A classificação de Olivera Betrán

Numa sistematização muito completa, interessante e bem fundamentada das inovações técnico-tácticas do Basquetebol, comparando-as em paralelo com as alterações às regras e a outros marcos históricos, um autor espanhol, Olivera Betrán (1984), divide a sua evolução em cinco etapas. A primeira denomina-a como “A estruturação do jogo em busca da sua identidade” (entre 1891 e 1913). Coincide globalmente com a primeira fase de Herr, embora desenvolva mais pormenorizadamente o conteúdo desta fase, apontando, por exemplo, as datas de aparecimento da técnica do pé pivot (1893) e das tabelas (1896). Diga-se como curiosidade importante que esta última inovação material surgiu por factores contingenciais (interferência de espectadores nos lançamentos) e tornou-se posteriormente uma verdadeira imagem de marca do jogo.
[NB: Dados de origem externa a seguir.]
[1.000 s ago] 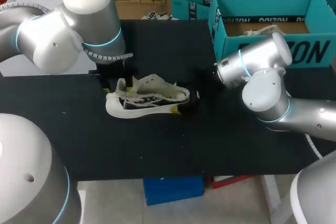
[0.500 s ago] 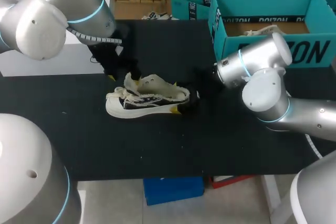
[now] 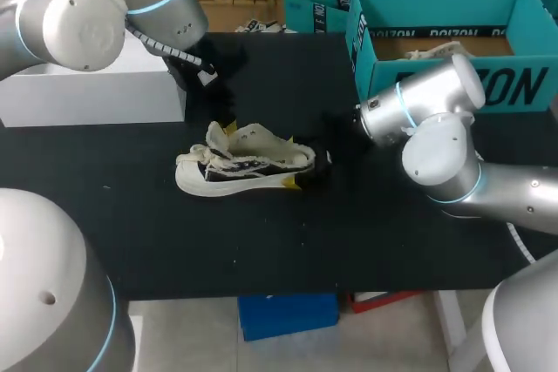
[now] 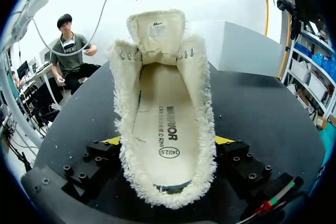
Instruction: Take the shoe out of the shoebox, open the shoe tongue, remove and reinsert the insole, then place the shoe into the shoebox
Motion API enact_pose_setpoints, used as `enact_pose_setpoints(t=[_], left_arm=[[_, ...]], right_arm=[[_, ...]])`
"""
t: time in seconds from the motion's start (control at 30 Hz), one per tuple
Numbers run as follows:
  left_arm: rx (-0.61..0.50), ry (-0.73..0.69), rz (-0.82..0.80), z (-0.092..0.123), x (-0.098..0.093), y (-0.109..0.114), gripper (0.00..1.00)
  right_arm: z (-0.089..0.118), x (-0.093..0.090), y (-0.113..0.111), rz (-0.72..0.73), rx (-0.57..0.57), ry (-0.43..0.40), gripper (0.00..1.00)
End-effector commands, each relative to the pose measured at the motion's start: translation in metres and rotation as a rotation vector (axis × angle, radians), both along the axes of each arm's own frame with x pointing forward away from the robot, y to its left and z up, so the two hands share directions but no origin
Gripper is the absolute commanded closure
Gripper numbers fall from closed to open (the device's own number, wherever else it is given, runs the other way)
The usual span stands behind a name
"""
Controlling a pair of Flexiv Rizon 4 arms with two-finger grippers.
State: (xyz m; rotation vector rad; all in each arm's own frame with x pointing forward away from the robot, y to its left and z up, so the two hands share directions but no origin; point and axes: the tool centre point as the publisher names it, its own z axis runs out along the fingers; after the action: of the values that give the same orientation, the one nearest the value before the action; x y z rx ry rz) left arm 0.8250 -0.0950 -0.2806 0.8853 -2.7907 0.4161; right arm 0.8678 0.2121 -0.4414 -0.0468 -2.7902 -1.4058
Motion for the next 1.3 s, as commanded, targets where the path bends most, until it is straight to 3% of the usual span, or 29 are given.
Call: enact_pose_setpoints(t=[0.03, 0.63, 0.73, 1.0, 1.3], left_arm=[[0.025, 0.195, -0.811, -0.008, 0.025, -0.013, 1.00], [0.025, 0.195, -0.811, -0.008, 0.025, -0.013, 1.00], [0.002, 0.174, -0.861, -0.012, 0.025, -0.013, 1.00], [0.063, 0.173, -0.804, -0.022, 0.033, -0.023, 1.00], [-0.021, 0.115, -0.757, -0.046, 0.033, -0.026, 1.00]], right_arm=[[-0.004, 0.002, 0.002, 0.000, 0.000, 0.001, 1.00], [-0.004, 0.002, 0.002, 0.000, 0.000, 0.001, 1.00], [-0.004, 0.002, 0.002, 0.000, 0.000, 0.001, 1.00], [-0.004, 0.002, 0.002, 0.000, 0.000, 0.001, 1.00], [-0.004, 0.002, 0.002, 0.000, 0.000, 0.001, 1.00]])
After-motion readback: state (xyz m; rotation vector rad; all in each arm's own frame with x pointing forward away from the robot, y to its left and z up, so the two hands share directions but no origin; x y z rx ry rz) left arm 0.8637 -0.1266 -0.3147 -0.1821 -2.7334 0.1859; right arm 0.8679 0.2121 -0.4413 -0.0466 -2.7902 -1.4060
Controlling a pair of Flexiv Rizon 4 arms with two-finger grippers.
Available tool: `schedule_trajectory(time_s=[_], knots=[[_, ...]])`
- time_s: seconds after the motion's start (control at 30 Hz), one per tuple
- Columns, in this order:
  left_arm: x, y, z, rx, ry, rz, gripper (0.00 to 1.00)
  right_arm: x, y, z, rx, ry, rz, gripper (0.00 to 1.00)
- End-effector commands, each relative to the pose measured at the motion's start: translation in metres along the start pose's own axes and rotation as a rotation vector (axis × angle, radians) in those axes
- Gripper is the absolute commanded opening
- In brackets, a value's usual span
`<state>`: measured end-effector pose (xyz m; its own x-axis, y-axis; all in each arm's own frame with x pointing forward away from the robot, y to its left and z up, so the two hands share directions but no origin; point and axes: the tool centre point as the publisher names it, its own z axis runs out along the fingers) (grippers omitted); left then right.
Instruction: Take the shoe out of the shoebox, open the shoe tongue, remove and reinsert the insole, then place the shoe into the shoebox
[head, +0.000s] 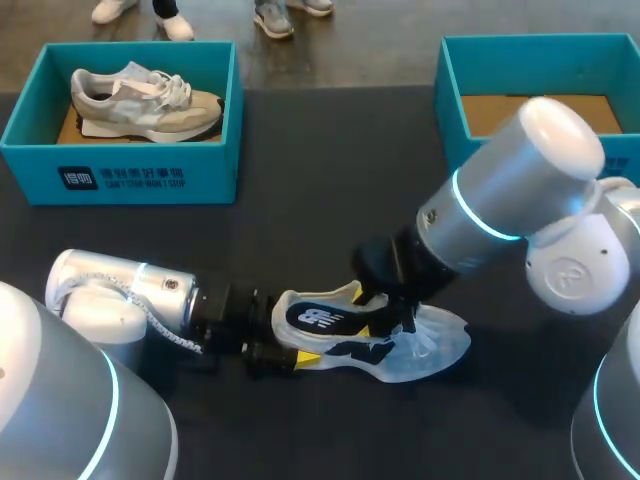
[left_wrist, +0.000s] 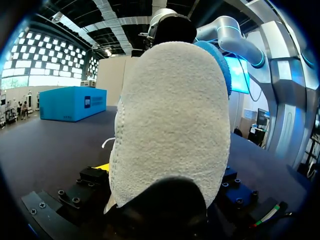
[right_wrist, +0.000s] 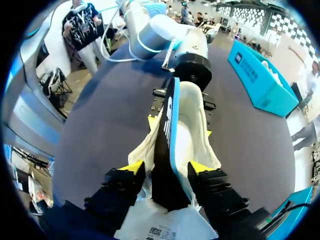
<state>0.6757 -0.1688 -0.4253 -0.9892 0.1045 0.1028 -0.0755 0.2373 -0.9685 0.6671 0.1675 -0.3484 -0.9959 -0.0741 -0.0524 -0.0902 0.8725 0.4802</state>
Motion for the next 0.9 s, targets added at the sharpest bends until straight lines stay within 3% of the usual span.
schedule_trajectory(time_s=[0.03,0.13,0.37,0.7,0.9], knots=[[-0.001,0.003,0.002,-0.002,-0.003,0.0,0.0,-0.001,0.008,-0.008,0.037,0.036,-0.008,0.58],[-0.001,0.003,0.002,-0.002,-0.003,0.0,0.0,0.002,0.012,-0.015,0.044,0.043,-0.009,0.5],[-0.001,0.003,0.002,-0.002,-0.003,0.0,0.0,0.004,0.024,-0.03,0.063,0.074,-0.024,0.44],[-0.001,0.003,0.002,-0.002,-0.003,0.0,0.0,-0.01,0.048,-0.034,0.087,0.111,-0.061,0.46],[-0.001,0.003,0.002,-0.002,-0.003,0.0,0.0,-0.017,0.052,-0.022,0.094,0.17,-0.07,0.46]])
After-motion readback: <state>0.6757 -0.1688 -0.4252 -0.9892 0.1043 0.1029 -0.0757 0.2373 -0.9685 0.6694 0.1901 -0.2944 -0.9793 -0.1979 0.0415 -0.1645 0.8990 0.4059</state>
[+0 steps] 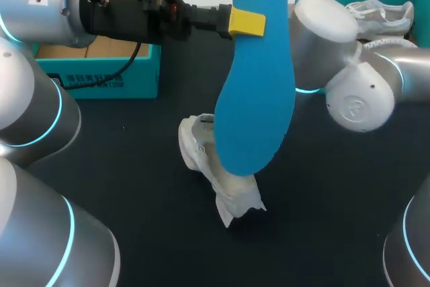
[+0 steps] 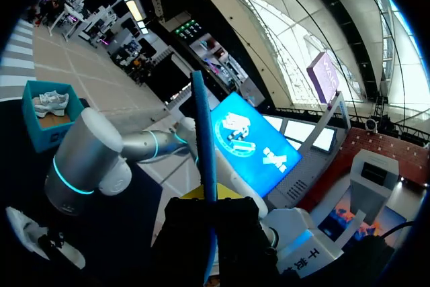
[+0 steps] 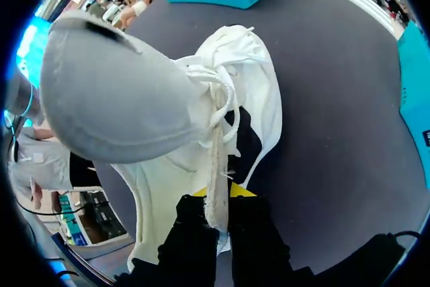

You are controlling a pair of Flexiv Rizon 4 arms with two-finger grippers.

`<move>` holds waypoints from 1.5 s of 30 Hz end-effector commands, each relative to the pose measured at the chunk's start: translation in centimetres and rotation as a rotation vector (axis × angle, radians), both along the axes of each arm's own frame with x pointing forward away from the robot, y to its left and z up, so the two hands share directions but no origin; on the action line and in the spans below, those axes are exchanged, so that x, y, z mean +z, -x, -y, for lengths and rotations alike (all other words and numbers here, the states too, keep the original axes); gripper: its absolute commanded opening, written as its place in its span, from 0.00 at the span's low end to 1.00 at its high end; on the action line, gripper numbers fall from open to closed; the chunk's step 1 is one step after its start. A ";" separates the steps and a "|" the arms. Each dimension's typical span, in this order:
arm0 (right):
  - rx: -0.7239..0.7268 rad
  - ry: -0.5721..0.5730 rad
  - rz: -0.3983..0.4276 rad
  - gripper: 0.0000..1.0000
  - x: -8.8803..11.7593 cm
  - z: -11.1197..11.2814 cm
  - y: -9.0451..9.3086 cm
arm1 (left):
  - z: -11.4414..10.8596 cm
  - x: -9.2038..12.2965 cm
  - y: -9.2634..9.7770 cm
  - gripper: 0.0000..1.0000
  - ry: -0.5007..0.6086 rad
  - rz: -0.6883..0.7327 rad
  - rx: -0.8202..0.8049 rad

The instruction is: Take the shoe out of the shoebox, open the shoe tongue, remove and reinsert the insole, then place the shoe into the shoebox

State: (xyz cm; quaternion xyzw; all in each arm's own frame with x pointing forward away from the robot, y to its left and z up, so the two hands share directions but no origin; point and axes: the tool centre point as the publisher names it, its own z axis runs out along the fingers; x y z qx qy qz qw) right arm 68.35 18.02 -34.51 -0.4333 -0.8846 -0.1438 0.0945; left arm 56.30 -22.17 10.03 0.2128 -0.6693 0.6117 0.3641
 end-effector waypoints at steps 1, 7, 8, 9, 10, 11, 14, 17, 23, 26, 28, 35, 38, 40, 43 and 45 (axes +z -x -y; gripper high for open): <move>-0.090 -0.018 0.045 0.00 -0.2 1.0 -0.1 | 0.1 -0.1 0.0 0.00 0.001 0.000 -0.001; -0.417 -0.092 0.051 0.00 0.1 2.7 -0.2 | 0.1 -0.1 0.0 0.00 0.001 0.000 -0.001; -0.480 -0.081 0.044 0.00 0.0 2.8 -0.2 | 0.1 -0.1 0.0 0.00 0.001 0.000 -0.001; -0.483 -0.092 0.049 0.00 0.1 2.8 -0.3 | 0.1 -0.1 0.0 0.00 0.001 0.000 -0.001; -0.490 -0.081 0.035 0.00 0.2 2.7 -0.4 | 0.1 -0.1 0.0 0.00 0.001 0.000 -0.001; -0.498 -0.067 0.029 0.00 0.2 2.5 -0.5 | 0.1 -0.1 0.0 0.00 0.001 0.000 -0.001; -0.550 -0.042 0.012 0.00 0.4 2.4 -0.6 | 0.1 -0.1 0.0 0.00 0.001 0.000 -0.001; -0.641 -0.026 0.022 0.00 0.5 2.3 -0.6 | 0.1 -0.1 0.0 0.00 0.001 0.000 -0.001; -0.676 -0.018 0.011 0.00 0.4 1.6 -0.8 | 0.1 -0.1 0.0 0.00 0.001 0.000 -0.001; -0.648 -0.023 0.005 0.00 0.1 0.8 -1.0 | 0.1 -0.1 0.0 0.00 0.001 0.000 -0.001; -0.645 -0.031 0.008 0.00 0.0 0.4 -1.0 | 0.1 -0.1 0.0 0.00 0.001 0.000 -0.001; -0.588 -0.044 -0.004 0.00 -0.9 -0.4 -0.9 | 0.1 -0.1 0.0 0.00 0.001 0.000 -0.001; -0.578 -0.048 -0.021 0.00 -1.3 -0.3 -0.7 | 0.1 -0.1 0.0 0.00 0.001 0.000 -0.001; -0.575 -0.049 -0.033 0.00 -1.7 -0.4 -0.5 | 0.1 -0.1 0.0 0.00 0.001 0.000 -0.001; -0.573 -0.050 -0.050 0.00 -2.4 -0.3 -0.3 | 0.1 -0.1 0.0 0.00 0.001 0.000 -0.001; -0.581 -0.058 -0.056 0.00 -2.8 -0.1 -0.2 | 0.1 -0.1 0.0 0.00 0.001 0.000 -0.001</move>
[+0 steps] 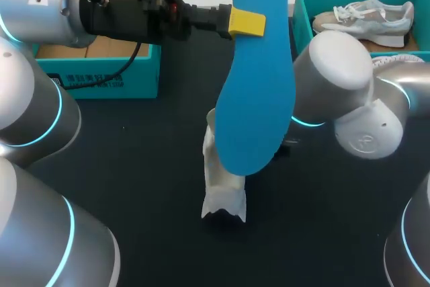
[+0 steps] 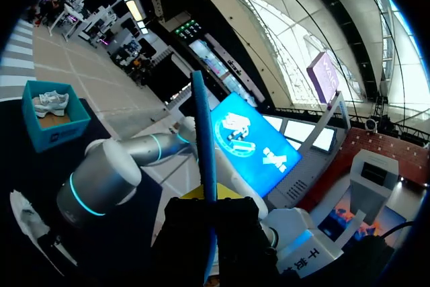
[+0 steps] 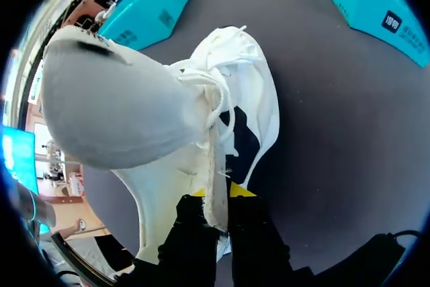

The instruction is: Take the shoe out of the shoebox, open the shoe tongue, remove and reinsert the insole, then place the shoe into the shoebox

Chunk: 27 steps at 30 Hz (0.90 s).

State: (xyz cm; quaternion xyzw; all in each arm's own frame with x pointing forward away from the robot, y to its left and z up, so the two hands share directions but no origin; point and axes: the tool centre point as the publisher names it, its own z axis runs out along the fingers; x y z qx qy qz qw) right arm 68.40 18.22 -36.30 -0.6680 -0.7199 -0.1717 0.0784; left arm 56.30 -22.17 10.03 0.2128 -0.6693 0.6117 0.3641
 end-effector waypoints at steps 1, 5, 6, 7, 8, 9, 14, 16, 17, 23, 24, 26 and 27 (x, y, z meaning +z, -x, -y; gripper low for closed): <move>-0.003 -0.024 -0.007 0.00 -1.3 0.2 -0.2 | 0.1 -0.1 0.0 0.00 0.001 0.000 -0.001; 0.001 -0.035 -0.018 0.00 -2.2 0.1 -0.4 | 0.1 -0.1 0.0 0.00 0.001 0.000 -0.001; 0.001 -0.031 -0.025 0.00 -2.3 0.2 -0.4 | 0.1 -0.1 0.0 0.00 0.001 0.000 -0.001; 0.004 -0.036 -0.032 0.04 -2.3 0.2 -0.4 | 0.1 -0.1 0.0 0.00 0.001 0.000 -0.001; -0.008 -0.036 -0.036 0.86 -2.2 0.4 -0.4 | 0.1 -0.1 0.0 0.00 0.001 0.000 -0.001; -0.013 -0.078 -0.025 1.00 -1.9 0.4 -0.3 | 0.1 -0.1 0.0 0.00 0.001 0.000 -0.001; -0.054 -0.127 -0.028 1.00 0.7 0.6 1.0 | 0.1 -0.1 0.0 0.00 0.001 0.000 -0.001; -0.078 -0.210 -0.024 1.00 1.7 0.7 1.6 | 0.1 -0.1 0.0 0.00 0.001 0.000 -0.001; -0.086 -0.235 -0.024 1.00 2.2 0.8 1.8 | 0.1 -0.1 0.0 0.00 0.001 0.000 -0.001; -0.066 -0.371 0.011 1.00 4.9 0.6 2.4 | 0.1 -0.1 0.0 0.00 0.001 0.000 -0.001; -0.048 -0.404 0.027 1.00 5.4 0.5 2.3 | 0.1 -0.1 0.0 0.00 0.001 0.000 -0.001; -0.027 -0.454 0.035 1.00 6.2 0.4 2.3 | 0.1 -0.1 0.0 0.00 0.001 0.000 -0.001; 0.014 -0.458 0.030 1.00 6.6 0.3 2.2 | 0.1 -0.1 0.0 0.00 0.001 0.000 -0.001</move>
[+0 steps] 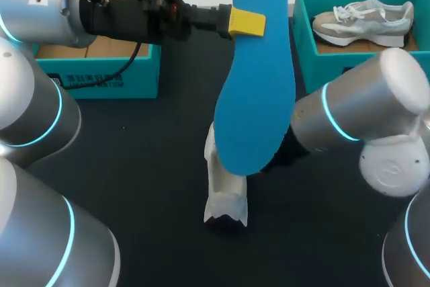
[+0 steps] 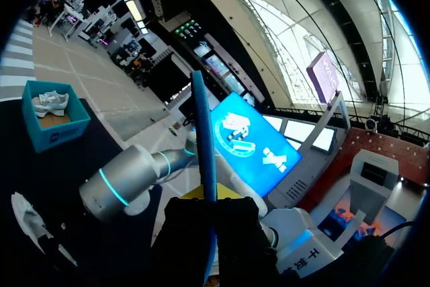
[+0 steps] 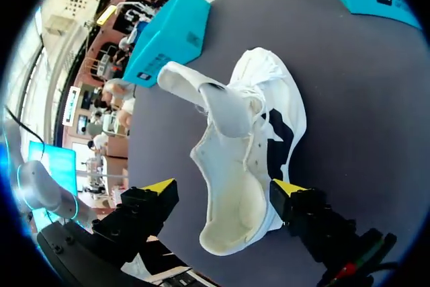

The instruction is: Take the shoe out of the shoebox, open the shoe tongue, remove and reinsert the insole, then place the shoe into the shoebox

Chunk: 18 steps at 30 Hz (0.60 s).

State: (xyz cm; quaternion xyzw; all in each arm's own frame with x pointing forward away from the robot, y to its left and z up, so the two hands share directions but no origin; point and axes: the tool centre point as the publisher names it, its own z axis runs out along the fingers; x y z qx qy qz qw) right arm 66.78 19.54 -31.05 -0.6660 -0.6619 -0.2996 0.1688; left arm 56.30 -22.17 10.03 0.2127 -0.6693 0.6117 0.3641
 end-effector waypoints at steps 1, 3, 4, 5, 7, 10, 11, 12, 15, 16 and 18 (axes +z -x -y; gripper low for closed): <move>0.078 -0.171 0.037 1.00 1.8 1.6 0.6 | 0.1 -0.1 0.0 0.00 0.001 0.000 -0.001; 0.078 -0.171 0.037 1.00 1.8 1.6 0.6 | 0.1 -0.1 0.0 0.00 0.001 0.000 -0.001; 0.078 -0.171 0.037 1.00 1.8 1.6 0.6 | 0.1 -0.1 0.0 0.00 0.001 0.000 -0.001; 0.078 -0.171 0.037 1.00 1.8 1.6 0.6 | 0.1 -0.1 0.0 0.00 0.001 0.000 -0.001; 0.078 -0.171 0.037 1.00 1.8 1.6 0.6 | 0.1 -0.1 0.0 0.00 0.001 0.000 -0.001; 0.078 -0.171 0.037 1.00 1.8 1.6 0.6 | 0.1 -0.1 0.0 0.00 0.001 0.000 -0.001; 0.078 -0.171 0.037 1.00 1.8 1.6 0.6 | 0.1 -0.1 0.0 0.00 0.001 0.000 -0.001; 0.078 -0.171 0.037 1.00 1.8 1.6 0.6 | 0.1 -0.1 0.0 0.00 0.001 0.000 -0.001; 0.078 -0.171 0.037 1.00 1.8 1.6 0.6 | 0.1 -0.1 0.0 0.00 0.001 0.000 -0.001; 0.077 -0.192 0.035 1.00 2.0 1.7 0.6 | 0.1 -0.1 0.0 0.00 0.001 0.000 -0.001; 0.065 -0.288 0.042 1.00 2.7 2.5 0.9 | 0.1 -0.1 0.0 0.00 0.001 0.000 -0.001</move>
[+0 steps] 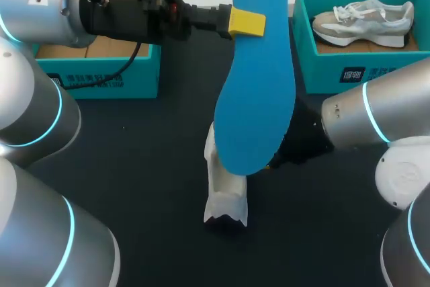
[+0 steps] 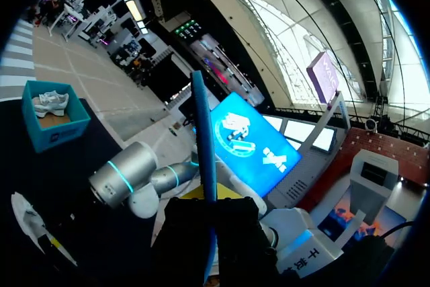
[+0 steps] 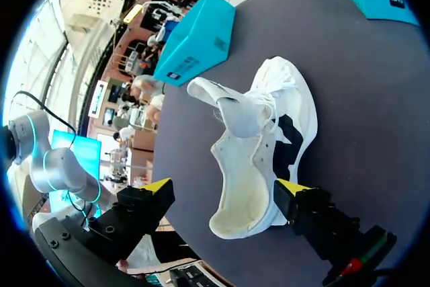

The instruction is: Take the shoe out of the shoebox, open the shoe tongue, remove and reinsert the insole, then place the shoe into the shoebox

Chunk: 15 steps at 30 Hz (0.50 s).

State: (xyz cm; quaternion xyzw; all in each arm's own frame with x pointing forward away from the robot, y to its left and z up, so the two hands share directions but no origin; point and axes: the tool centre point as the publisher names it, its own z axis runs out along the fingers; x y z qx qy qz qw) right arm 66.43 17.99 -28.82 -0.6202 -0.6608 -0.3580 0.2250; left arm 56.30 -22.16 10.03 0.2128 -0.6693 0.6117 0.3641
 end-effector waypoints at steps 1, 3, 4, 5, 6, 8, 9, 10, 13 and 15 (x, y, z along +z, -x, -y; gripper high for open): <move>-0.017 -0.209 0.034 1.00 0.9 1.5 0.7 | 0.1 -0.1 0.0 0.00 0.001 0.000 -0.001; -0.030 -0.258 0.030 1.00 1.7 2.4 0.9 | 0.1 -0.1 0.0 0.00 0.001 0.000 -0.001; -0.038 -0.286 0.036 1.00 2.1 2.9 1.0 | 0.1 -0.1 0.0 0.00 0.001 0.000 -0.001; -0.034 -0.306 0.029 1.00 2.5 3.2 1.0 | 0.1 -0.1 0.0 0.00 0.001 0.000 -0.001; -0.024 -0.318 0.010 1.00 2.9 3.4 1.0 | 0.1 -0.1 0.0 0.00 0.001 0.000 -0.001; -0.012 -0.355 0.012 1.00 3.8 3.8 1.0 | 0.1 -0.1 0.0 0.00 0.001 0.000 -0.001; -0.001 -0.354 0.012 1.00 4.1 3.9 1.0 | 0.1 -0.1 0.0 0.00 0.001 0.000 -0.001; -0.004 -0.350 0.019 1.00 4.6 4.0 1.0 | 0.1 -0.1 0.0 0.00 0.001 0.000 -0.001; 0.004 -0.376 0.003 1.00 5.5 4.1 0.8 | 0.1 -0.1 0.0 0.00 0.001 0.000 -0.001; 0.001 -0.374 -0.012 1.00 6.0 4.0 0.6 | 0.1 -0.1 0.0 0.00 0.001 0.000 -0.001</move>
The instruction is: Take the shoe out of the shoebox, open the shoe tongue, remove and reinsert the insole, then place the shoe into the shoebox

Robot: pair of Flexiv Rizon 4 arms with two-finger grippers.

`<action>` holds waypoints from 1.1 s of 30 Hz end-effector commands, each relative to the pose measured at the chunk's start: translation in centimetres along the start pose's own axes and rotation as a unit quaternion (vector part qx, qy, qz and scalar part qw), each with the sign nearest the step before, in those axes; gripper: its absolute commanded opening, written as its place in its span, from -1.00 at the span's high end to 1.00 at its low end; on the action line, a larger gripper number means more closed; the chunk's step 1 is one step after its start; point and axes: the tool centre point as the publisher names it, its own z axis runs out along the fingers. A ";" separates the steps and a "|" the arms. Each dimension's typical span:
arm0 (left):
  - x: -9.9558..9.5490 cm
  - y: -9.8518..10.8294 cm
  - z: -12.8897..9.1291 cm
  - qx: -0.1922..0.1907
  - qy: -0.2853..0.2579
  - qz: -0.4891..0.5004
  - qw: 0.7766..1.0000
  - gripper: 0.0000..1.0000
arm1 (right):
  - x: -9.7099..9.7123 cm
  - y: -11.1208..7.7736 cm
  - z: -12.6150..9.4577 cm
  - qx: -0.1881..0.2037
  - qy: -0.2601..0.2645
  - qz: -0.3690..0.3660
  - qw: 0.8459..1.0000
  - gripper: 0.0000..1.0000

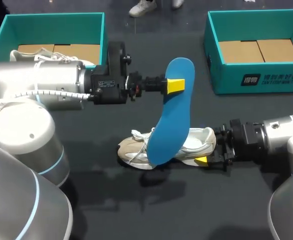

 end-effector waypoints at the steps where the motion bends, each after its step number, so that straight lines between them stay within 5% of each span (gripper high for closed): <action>1: 0.4 0.3 -0.3 0.004 0.002 -0.001 1.000 1.00 | 0.1 0.1 0.0 0.002 0.000 0.000 1.000 1.00; 18: 0.4 0.3 -0.3 0.005 0.004 -0.003 1.000 1.00 | 0.1 0.3 -0.2 0.022 0.005 0.002 1.000 1.00; 21: 0.4 0.3 -0.3 0.005 0.004 -0.003 1.000 1.00 | 0.1 0.5 -0.4 0.033 0.013 0.003 0.999 0.25; 23: 0.4 0.3 -0.3 0.005 0.004 -0.003 1.000 1.00 | 0.1 0.6 -0.5 0.037 0.017 0.003 0.999 -1.00; 33: 0.4 0.3 -0.3 0.005 0.004 -0.003 1.000 1.00 | -0.1 1.2 -1.8 0.109 0.042 0.024 0.993 -1.00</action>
À segunda etapa (1914-1945) chama-lhe: “A defesa supera o ataque”. Aqui este autor adopta um procedimento de análise do jogo característico de uma forma nova de o conceber, aliás já utilizada também por Herr e que começou em autores franceses da década de 50. Esta forma “inspirada da dialéctica” como desde o início dos anos sessenta, Bernard (1962) e Mérand (1989) concebiam os Jogos Desportivos Colectivos por contraposição com uma forma que diziam ser “inspirada do mecanismo”, tinha tido precursores no Basquetebol como o professor e treinador de Basquetebol Émile Frezot (1953, 1959). Nesta concepção, o jogo é lido na sua acepção essencial como uma “relação de forças”, em que a sua expressão principal está na oposição entre o ataque e a defesa de cada uma das equipas. Ao longo da evolução do jogo nem sempre esta relação esteve equilibrada e foi mesmo a procura do seu equilíbrio, uma das razões que motivou e motiva contínuas alterações às regras do jogo. Nesta etapa caracterizada por Olivera de inferioridade ofensiva, o surgimento da defesa à zona é grandemente responsável, perante as debilidades técnicas ofensivas que as equipas demonstravam ao defrontar tal inovação defensiva. Na terceira etapa (1946-1959), “O ataque supera a defesa”. Muitas novidades técnicas (no lançamento, por exemplo, que vai dos lançamentos de peito aos lançamentos rectificados, passando pelos lançamentos com uma mão, em salto e em suspensão) assim como tácticas (a sistematização do contra-ataque, o “shuffle” já referido e inventado em 1955 por Bruce Drake na Universidade de Oklahoma) contribuem para esse feito.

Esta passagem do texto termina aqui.